WHAT THE TASK REQUIRES ▸
Wherever the word "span" occurs in the listing, copy the whole line.

•••

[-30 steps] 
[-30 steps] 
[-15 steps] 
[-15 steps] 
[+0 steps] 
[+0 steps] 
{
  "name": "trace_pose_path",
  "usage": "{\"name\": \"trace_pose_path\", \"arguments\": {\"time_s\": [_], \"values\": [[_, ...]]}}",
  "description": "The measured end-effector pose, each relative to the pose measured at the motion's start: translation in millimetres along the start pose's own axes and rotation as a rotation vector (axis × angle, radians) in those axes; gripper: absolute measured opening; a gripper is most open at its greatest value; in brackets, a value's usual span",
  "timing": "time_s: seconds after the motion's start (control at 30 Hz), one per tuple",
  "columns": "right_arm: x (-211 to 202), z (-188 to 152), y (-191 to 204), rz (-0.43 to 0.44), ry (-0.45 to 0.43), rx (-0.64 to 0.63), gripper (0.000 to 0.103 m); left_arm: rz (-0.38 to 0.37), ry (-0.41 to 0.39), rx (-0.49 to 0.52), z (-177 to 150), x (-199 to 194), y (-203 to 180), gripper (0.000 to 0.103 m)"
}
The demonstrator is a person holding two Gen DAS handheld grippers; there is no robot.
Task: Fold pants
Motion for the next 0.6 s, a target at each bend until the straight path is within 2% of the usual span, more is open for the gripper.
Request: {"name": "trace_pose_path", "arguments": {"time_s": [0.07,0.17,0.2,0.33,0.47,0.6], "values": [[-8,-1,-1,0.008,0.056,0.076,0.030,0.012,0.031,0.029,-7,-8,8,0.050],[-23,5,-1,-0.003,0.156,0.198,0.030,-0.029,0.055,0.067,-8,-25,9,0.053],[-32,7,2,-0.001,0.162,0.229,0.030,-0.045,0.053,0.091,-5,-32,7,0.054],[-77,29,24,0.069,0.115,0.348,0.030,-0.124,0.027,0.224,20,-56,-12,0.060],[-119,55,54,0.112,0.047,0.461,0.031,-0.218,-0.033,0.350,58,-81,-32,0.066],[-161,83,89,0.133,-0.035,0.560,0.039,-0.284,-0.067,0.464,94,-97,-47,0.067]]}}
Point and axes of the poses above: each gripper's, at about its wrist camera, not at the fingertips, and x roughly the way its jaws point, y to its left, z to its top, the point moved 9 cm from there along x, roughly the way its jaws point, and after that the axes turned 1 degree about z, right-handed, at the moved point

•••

EXERCISE OUTPUT ▸
  "description": "The measured end-effector pose, each relative to the pose measured at the motion's start: translation in millimetres along the start pose's own axes and rotation as a rotation vector (axis × angle, radians) in those axes; gripper: absolute measured opening; a gripper is most open at its greatest value; in brackets, a value's usual span",
Motion for the next 0.6 s, a target at each bend until the straight path is within 2% of the usual span, more is open for the gripper.

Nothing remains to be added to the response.